Le commerce d’un pays se divise en deux grandes branches, le commerce extérieur et le commerce intérieur.

Pour le commerce extérieur, la statistique des douanes nous donne des chiffres assez approchés. Si l’on examine un tableau de la valeur des importations et de celle des exportations annuelles de l’Italie, une chose frappe tout d’abord. La valeur des exportations, laquelle depuis 1877 se maintenait au-dessus d’un milliard[3], sauf une année où elle est inférieure de 50 millions, éprouve à partir de 1887 une dépression subite, qui dure jusqu’à présent, et en 1890 la valeur des exportations tombe à 896 millions.

La première idée qui se présente à l’esprit est qu’il s’agit là d’une de ces crises générales comme le commerce en éprouve périodiquement. Et en effet c’est ce que disait à la chambre M. Crispi. Malheureusement les faits sont absolument contraires à cette hypothèse. Pour toutes les grandes nations commerciales de l’Europe, et même pour une partie de celles de moindre importance, nous trouvons des augmentations, souvent fort considérables, du mouvement du commerce extérieur pendant ces trois dernières années. De 1886 à 1890 l’augmentation de la valeur des exportations françaises est d’environ un demi-milliard, cette augmentation pour l’Angleterre est supérieure à 1 milliard[4], plus du total des exportations Italiennes! L’Allemagne, la Belgique, la Suisse, même l’Espagne,

  1. Tout récemment le gouvernement a fait diminuer l’escompte d’un demi pour cent, mais en revanche il a légalisé l’émission de papier-monnaie précédemment faite par les banques.
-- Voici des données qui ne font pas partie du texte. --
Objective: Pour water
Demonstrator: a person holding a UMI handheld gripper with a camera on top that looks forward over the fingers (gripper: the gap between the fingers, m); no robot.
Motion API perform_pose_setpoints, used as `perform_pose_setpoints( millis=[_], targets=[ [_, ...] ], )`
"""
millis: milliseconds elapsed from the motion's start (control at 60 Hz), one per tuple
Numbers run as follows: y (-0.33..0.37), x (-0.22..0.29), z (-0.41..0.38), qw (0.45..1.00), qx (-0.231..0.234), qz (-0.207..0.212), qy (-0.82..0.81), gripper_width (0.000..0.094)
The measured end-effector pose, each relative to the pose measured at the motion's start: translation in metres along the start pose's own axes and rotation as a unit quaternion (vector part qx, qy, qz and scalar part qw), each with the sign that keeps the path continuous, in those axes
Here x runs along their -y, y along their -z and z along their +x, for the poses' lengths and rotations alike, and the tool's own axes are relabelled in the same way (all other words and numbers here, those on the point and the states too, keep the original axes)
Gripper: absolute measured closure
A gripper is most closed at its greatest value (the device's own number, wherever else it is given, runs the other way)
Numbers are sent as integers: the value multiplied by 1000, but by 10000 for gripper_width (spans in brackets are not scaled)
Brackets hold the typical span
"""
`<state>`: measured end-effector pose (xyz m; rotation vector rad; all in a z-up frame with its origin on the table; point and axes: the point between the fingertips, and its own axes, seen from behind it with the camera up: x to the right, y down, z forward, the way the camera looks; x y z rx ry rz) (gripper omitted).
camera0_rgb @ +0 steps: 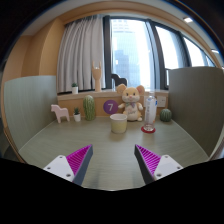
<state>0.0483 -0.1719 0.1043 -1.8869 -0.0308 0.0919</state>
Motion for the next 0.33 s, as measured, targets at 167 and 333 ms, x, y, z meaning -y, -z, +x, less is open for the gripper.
perform_pose_setpoints(
  millis=[167,333],
  targets=[
    [24,28,-10,1000,8,25,9,74],
    [46,49,-15,999,11,48,14,77]
  ],
)
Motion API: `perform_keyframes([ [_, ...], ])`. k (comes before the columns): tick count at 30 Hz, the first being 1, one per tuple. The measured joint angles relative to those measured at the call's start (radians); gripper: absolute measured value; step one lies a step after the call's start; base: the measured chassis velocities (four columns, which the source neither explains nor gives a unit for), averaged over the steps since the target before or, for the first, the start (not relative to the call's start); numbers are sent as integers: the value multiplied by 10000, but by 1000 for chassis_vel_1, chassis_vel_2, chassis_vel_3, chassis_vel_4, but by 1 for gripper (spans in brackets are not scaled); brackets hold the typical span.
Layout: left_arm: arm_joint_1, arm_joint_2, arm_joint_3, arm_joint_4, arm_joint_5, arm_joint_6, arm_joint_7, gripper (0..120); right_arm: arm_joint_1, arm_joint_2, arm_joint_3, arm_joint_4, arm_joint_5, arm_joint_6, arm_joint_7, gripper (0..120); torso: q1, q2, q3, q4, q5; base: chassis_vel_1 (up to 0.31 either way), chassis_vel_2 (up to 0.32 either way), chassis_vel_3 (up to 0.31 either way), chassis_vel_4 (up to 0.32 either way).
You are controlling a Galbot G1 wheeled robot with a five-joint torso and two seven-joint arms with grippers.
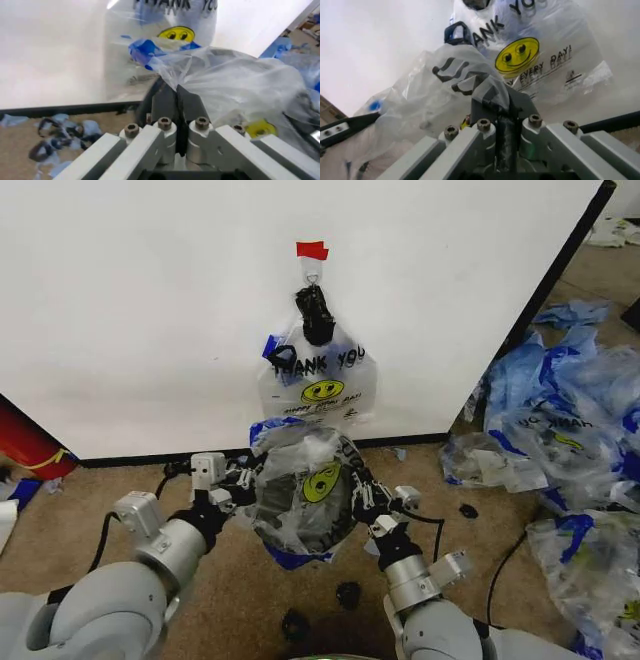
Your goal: Pick up the garbage bag from the wall and place it over the trash bin.
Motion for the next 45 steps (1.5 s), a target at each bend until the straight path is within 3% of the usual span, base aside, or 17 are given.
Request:
perform_keyframes([
  [19,28,221,-95,59,236,-101,-237,0,-526,-339,-173,280,-343,327,-267,1,0,0,0,0,-1,0,0,0,0],
  [41,225,-45,-31,578,-15,-447,-83,0,-752,-431,10,520,-246,686,-613,1,0,0,0,0,0,0,0,0,0],
  [45,315,-308,17,752,-79,-548,28,10,-756,-409,50,559,-175,779,-632,1,0,0,0,0,0,0,0,0,0],
])
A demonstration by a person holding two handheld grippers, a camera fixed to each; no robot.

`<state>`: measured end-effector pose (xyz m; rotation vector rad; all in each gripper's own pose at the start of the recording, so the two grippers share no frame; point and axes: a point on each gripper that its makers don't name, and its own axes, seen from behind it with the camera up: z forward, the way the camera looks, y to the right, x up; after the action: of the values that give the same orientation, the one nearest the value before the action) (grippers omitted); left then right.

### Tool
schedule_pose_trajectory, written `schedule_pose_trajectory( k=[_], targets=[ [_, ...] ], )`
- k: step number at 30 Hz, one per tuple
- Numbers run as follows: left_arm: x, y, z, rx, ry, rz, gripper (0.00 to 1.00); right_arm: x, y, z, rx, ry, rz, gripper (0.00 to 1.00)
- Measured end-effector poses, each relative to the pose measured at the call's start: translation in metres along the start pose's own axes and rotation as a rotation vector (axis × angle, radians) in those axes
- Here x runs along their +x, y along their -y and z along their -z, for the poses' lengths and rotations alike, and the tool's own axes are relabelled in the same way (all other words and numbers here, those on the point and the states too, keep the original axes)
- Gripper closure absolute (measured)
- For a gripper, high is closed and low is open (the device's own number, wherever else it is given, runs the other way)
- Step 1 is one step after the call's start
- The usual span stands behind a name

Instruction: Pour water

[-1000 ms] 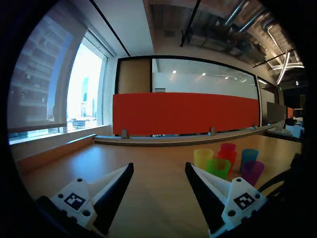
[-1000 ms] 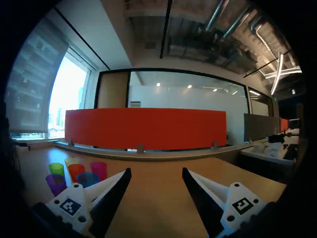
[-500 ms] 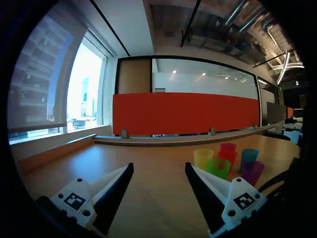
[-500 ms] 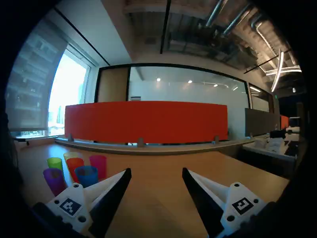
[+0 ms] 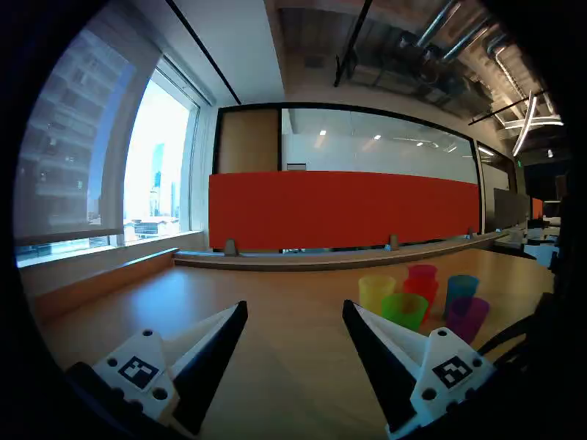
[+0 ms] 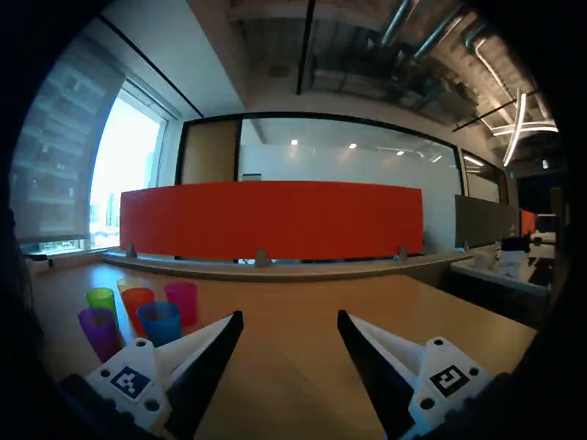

Dans des circonstances semblables à celles où se trouve l’Italie, la Banque d’Angleterre aurait élevé l’escompte au lieu de le diminuer.
  2. Selon M. Cottrau, pour chaque tonne de travées métalliques, une usine italienne paie pour intérêts, change, impôt sur la richesse mobilière, etc., 29 fr. 70 et une usine belge seulement 2 fr. 50.
  3. On trouvera les chiffres dans les publications officielles. Nous les avons résumés dans l’Economiste français de mai 1891, en donnant aussi les chiffres relatifs au commerce intérieur dont il sera parlé plus loin.
  4. 8,747 millions de francs en 1886, et 10,522 en 1890.